Problem>
Scan the entries below. Return every line that includes "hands".

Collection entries

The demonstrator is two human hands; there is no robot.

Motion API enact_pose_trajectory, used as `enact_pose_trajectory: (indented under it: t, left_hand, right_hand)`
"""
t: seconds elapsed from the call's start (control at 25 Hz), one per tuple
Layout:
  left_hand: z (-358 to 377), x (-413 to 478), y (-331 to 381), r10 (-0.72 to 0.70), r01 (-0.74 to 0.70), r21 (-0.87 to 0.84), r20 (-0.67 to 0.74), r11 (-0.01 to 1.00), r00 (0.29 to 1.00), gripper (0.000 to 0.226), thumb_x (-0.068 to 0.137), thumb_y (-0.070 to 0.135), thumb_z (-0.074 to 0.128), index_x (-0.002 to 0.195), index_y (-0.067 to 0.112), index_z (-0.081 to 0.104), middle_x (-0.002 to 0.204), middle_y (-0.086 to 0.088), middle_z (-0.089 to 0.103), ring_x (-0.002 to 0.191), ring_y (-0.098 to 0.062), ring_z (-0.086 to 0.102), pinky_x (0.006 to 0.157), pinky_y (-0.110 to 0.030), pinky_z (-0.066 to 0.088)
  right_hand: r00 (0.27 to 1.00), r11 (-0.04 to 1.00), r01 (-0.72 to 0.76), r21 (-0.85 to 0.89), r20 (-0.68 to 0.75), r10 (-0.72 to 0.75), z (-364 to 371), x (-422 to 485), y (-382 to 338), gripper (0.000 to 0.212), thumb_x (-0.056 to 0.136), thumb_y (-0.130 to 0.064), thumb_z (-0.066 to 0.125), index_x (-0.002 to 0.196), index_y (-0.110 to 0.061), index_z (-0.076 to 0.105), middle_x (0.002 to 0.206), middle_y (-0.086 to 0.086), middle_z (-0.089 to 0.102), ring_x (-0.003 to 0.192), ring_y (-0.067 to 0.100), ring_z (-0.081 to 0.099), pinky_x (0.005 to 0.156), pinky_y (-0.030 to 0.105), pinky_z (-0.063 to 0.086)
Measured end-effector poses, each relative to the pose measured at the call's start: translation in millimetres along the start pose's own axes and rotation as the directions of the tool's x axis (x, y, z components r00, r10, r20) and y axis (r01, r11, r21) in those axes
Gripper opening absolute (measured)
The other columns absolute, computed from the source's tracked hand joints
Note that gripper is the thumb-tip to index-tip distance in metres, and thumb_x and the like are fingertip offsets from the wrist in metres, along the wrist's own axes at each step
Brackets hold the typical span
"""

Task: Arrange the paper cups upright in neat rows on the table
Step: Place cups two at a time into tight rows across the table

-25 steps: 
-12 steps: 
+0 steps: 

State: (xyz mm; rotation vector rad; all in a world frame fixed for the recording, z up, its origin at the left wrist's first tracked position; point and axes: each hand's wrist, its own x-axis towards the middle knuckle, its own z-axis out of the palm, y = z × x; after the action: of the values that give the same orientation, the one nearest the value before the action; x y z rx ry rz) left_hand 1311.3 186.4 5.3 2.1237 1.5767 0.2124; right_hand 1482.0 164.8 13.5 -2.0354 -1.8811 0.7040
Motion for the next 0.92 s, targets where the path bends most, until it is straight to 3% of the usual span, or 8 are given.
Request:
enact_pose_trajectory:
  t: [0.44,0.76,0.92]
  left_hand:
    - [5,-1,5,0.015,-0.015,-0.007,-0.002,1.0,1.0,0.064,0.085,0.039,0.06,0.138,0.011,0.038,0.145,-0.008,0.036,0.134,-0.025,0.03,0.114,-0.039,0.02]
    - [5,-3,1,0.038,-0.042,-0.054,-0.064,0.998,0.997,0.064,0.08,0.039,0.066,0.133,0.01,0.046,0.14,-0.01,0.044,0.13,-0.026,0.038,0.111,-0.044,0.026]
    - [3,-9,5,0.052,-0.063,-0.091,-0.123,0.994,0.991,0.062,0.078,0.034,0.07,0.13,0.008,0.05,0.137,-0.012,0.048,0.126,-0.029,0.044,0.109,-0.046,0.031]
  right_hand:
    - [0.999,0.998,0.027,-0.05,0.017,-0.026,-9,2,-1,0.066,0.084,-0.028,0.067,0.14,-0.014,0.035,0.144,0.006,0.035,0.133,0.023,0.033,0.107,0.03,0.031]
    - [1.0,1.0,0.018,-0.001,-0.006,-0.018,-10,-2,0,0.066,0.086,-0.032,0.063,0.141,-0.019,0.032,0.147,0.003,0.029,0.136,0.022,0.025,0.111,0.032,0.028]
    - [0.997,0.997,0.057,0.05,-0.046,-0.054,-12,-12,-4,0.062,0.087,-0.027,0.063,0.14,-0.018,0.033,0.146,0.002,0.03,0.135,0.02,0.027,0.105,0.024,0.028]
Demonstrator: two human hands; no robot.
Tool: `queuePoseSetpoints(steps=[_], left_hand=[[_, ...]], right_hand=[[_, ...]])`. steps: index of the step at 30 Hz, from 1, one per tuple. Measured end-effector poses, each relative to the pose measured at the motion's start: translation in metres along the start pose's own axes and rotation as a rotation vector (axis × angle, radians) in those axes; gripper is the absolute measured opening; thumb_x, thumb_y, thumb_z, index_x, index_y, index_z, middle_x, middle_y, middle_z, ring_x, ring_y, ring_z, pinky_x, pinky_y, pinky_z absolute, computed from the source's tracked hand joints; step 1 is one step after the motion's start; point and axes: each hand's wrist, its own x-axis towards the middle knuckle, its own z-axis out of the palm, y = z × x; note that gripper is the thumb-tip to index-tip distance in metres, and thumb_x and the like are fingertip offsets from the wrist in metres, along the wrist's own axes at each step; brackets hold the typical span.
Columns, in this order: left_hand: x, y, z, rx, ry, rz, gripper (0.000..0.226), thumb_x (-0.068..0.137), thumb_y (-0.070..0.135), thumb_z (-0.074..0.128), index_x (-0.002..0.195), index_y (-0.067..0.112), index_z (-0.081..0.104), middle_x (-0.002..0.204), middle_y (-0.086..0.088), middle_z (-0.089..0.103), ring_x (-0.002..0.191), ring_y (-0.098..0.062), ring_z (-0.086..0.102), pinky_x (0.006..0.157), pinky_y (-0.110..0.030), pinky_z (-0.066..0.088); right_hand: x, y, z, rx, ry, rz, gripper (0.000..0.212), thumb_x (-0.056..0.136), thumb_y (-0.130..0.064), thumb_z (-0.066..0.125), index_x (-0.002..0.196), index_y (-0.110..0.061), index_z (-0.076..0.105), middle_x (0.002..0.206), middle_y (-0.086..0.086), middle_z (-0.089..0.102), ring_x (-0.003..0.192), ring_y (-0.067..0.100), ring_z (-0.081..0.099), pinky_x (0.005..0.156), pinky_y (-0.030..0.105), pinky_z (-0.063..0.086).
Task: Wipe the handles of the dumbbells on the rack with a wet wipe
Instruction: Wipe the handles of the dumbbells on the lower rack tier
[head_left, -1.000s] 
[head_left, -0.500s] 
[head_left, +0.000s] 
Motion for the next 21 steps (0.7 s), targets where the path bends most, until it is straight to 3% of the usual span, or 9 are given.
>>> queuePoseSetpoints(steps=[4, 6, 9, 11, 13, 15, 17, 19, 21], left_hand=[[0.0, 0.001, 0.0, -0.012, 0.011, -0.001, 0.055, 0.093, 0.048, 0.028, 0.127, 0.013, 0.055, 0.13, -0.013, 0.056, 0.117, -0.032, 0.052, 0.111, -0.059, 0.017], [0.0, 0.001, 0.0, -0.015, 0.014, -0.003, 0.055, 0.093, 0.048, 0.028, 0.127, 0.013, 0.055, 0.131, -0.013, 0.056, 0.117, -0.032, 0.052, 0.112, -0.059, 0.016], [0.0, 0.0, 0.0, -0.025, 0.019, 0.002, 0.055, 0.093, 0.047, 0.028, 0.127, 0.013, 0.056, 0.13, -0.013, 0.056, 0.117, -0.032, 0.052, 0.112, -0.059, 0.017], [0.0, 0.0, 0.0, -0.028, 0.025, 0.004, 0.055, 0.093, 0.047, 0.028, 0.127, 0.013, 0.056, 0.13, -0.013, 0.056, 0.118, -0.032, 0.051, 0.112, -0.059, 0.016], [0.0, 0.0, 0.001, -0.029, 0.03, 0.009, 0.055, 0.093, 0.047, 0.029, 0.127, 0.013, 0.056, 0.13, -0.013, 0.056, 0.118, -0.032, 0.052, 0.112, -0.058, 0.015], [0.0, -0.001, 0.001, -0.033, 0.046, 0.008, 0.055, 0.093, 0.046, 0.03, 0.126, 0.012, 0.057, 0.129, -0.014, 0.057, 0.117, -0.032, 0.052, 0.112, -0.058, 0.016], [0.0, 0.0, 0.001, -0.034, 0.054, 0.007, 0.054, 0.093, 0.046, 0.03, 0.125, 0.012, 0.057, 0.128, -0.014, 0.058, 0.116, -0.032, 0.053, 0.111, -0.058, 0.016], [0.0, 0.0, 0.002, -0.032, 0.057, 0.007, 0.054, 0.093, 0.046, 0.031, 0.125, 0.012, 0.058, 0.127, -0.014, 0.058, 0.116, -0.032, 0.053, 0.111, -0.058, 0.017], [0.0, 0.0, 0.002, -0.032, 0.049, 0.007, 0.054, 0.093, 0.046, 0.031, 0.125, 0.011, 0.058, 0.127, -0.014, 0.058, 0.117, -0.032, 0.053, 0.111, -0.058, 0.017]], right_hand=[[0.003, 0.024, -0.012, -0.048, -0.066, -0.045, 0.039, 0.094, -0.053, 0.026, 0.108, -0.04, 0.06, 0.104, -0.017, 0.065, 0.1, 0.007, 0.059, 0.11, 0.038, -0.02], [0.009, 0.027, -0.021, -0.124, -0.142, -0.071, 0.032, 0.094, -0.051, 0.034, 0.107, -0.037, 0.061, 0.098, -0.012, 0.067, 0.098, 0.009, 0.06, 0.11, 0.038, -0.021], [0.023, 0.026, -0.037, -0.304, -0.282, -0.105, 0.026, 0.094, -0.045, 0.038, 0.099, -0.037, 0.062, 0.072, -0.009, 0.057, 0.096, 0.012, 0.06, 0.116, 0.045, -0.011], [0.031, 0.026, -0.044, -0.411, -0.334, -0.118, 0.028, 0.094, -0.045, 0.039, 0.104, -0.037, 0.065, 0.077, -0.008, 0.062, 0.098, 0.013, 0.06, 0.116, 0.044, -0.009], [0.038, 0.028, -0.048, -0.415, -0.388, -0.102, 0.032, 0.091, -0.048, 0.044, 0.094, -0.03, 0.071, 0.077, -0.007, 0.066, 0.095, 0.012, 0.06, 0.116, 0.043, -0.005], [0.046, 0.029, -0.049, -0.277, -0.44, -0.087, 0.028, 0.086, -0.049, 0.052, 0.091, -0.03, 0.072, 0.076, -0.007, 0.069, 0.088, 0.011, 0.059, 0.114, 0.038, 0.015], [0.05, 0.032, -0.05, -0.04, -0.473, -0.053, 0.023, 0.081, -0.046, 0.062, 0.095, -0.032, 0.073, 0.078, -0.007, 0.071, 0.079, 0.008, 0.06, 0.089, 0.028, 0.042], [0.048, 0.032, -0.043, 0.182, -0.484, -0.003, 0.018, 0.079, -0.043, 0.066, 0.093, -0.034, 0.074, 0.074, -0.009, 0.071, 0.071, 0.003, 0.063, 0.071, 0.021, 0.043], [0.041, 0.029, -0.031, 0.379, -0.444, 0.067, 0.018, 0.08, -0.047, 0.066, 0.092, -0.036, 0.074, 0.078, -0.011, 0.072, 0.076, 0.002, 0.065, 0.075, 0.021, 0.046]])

Response>
The demonstrator is two human hands; there is no robot.
Demonstrator: two human hands; no robot.

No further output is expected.